Anche Daemon si era accorto della cosa, ma a differenza del suo protetto non riusciva a sentirsi del tutto tranquillo.

«Che succede?» esclamò il professore quando Daemon, bloccatosi, gli fece segno di fare altrettanto. «Altri Macaire?»

In effetti d’un tratto si erano uditi dei rumori di qualcuno in avvicinamento, e Hinkel prese a girarsi nervosamente in ogni direzione, mettendo davanti a sé il grosso bastone che aveva rimediato lungo il cammino.

«Ero certo che avresti capito.»

«Felice di constatare che alle mie lezioni sulla dispersione di tracce tu non abbia dormito.» disse Drufo saltando giù da un ramo «Però potevi anche inventarti qualcosa di meglio. Sai quanta fatica ho fatto per seguire i segni lasciati da quella lepre, e quindi anche i tuoi?»

«Ho dovuto pensare in fretta. Per fortuna posso contare sul migliore cacciatore sulla piazza.»

Passato il momento delle presentazioni, venne quello di tornare alle cose serie.

«Hai trovato segni dei Macaire?»

«Vi hanno seguiti per un po’ dopo che siete usciti dal fiume, ma poi si sono fermati.»

«Me ne sono accorto. Effettivamente è piuttosto strano.»

«Strano!?» disse un incredulo e preoccupato Drufo. «Davvero non ti sei accorto di niente?»

«Di che stai parlando?»

«Ritiro quello che ho detto circa il tuo addestramento.»

Drufo condusse quindi Daemon e il professore in un anfratto poco distante, dove i due si ritrovarono di colpo a tu per tu con uno scenario a dir poco macabro: il terreno, coperto di aghi di pino e foglie morte, era letteralmente disseminato di prede, alcune mangiucchiate altre quasi completamente scarnificate, così tante che neanche il più ingordo dei leoni sarebbe stato capace di mangiarle tutte.

«Per la veste di Zion.» esclamò Hinkel

Di fronte a quello spettacolo Daemon rimase sconvolto, domandandosi come avesse fatto a non notare le altre tracce in cui dovevano essersi sicuramente imbattuti.

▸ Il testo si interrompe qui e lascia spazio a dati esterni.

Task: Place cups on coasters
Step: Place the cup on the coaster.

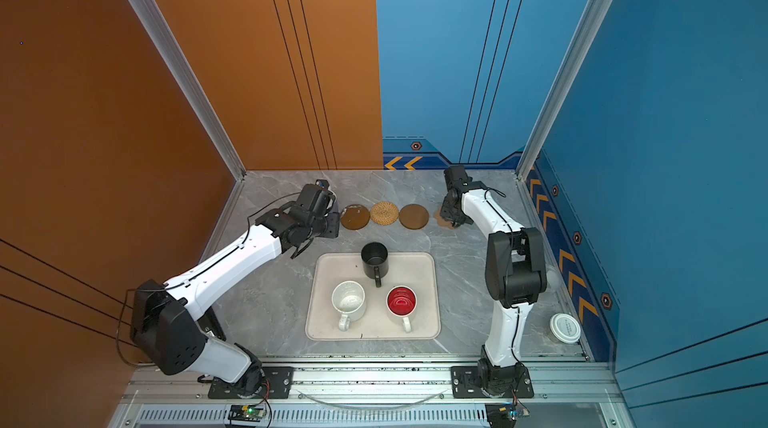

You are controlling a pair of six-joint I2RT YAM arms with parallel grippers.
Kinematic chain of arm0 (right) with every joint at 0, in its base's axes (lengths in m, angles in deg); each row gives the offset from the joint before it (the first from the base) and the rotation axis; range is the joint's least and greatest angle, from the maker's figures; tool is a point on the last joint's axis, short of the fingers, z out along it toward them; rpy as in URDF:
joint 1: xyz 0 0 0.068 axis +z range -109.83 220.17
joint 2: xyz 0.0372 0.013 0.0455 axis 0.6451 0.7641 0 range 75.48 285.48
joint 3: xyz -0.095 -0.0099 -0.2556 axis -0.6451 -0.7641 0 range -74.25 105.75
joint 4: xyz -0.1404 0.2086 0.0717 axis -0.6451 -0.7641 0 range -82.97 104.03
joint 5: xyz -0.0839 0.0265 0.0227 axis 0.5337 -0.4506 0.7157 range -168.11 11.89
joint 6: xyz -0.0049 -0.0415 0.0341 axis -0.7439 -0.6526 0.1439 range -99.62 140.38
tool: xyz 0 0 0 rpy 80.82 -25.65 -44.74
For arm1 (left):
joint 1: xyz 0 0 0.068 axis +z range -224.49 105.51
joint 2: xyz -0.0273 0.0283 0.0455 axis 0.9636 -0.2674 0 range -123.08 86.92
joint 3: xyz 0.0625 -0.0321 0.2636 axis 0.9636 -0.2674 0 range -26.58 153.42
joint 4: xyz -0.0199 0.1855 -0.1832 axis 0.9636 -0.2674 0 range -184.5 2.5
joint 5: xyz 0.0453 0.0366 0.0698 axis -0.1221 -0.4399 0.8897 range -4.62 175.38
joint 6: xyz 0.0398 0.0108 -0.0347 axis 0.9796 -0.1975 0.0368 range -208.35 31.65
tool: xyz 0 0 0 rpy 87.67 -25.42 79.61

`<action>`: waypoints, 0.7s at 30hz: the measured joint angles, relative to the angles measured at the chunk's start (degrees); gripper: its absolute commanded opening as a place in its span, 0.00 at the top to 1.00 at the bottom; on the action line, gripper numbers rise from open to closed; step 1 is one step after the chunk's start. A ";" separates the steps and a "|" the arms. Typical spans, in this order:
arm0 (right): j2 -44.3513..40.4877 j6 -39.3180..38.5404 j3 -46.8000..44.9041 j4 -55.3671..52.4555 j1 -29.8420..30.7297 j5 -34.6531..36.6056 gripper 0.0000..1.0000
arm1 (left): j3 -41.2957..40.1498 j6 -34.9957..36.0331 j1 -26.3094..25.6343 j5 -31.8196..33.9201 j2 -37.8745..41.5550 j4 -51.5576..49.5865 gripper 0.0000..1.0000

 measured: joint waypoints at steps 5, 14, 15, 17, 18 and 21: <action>2.14 -0.42 1.11 1.11 0.00 -0.02 1.00 | 0.15 -0.02 0.00 0.00 -0.33 0.09 0.40; 3.63 -0.66 2.80 1.55 0.02 0.13 1.00 | 0.44 -0.61 0.00 0.00 -0.70 0.11 0.41; 3.63 -0.87 2.97 1.62 0.02 0.20 1.00 | 0.55 -0.63 0.00 0.00 -0.81 0.11 0.41; 3.63 -1.07 3.10 1.99 0.02 0.17 1.00 | 0.87 -0.63 0.00 0.00 -1.11 0.11 0.41; 3.63 -1.11 3.10 2.03 0.02 0.17 1.00 | 1.01 -0.63 0.00 0.00 -1.22 0.13 0.41; 3.87 -1.29 3.10 2.03 0.02 0.17 1.00 | 1.20 -0.63 0.00 -0.02 -1.46 0.15 0.40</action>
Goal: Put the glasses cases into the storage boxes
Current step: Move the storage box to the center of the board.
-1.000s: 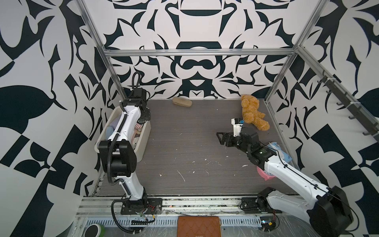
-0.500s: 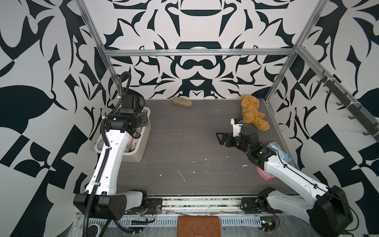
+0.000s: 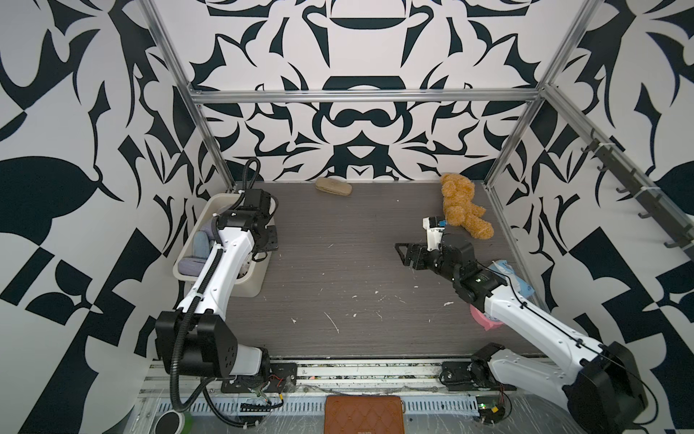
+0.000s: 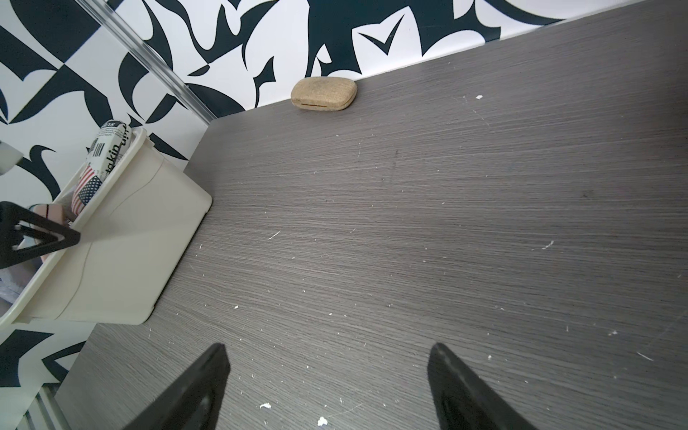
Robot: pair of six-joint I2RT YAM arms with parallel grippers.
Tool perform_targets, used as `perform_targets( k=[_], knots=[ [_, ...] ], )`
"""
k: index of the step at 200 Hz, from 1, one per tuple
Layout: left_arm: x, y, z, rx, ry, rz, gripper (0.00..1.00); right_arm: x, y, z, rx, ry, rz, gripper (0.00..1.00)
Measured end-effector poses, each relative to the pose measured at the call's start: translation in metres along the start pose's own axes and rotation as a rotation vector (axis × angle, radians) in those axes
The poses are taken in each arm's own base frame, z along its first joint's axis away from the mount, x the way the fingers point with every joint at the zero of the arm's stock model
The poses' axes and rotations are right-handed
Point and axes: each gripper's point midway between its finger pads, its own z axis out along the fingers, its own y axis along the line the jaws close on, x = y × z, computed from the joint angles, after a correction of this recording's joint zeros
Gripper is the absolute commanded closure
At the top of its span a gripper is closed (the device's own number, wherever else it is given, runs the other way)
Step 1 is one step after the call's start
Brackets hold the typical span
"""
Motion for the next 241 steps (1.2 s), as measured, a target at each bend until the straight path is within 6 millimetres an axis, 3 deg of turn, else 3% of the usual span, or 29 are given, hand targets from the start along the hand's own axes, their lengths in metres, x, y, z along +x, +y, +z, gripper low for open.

«Ma questo è un basilisco.» disse il professore apprestandosi ad un mucchietto di resti completamente triturati. «Le sue ossa sono tra le più resistenti dell’intero mondo animale, eppure sono state quasi sgretolate.»

«C’è una sola bestia capace di fare una cosa del genere.» bisbigliò Daemon.

Poi, come se qualcosa lo avesse improvvisamente scosso, il cacciatore si girò alle proprie spalle, con tutti i sensi protesi e il pugno stretto attorno all’arco.

«L’avete sentito anche voi?»

«Che succede?» chiese Jacob, che ovviamente non aveva il loro sesto senso

«È qui. Ci ha fiutati.»

«E presto ci sarà addosso.» decretò funereo Drufo.

Capendo di chi e cosa si stava parlando, il professore si sentì gelare il sangue.

«Forse, dovremmo scappare finché possiamo.»

«Impossibile. Se corriamo o gli diamo le spalle, ci salta addosso e ci dilania.»

«E comunque.» disse Daemon. «Non possiamo permettergli di avvicinarsi troppo al villaggio, o sarà una strage.»

«E allora… che cosa facciamo?»

«L’unica cosa possibile. Combattiamo.»

Lavorando insieme, Daemon e Drufo usarono rami, tronchi e pietre per trasformare quella piccola porzione di foresta in una stanza degli orrori, con buche piene di pali, trappole a pressione e altre diavolerie simili; in ultimo, accesero tutto intorno un gran numero di fuochi, immediatamente coperti di foglie umide, riempiendo in questo modo l’aria di un fumo acre e denso.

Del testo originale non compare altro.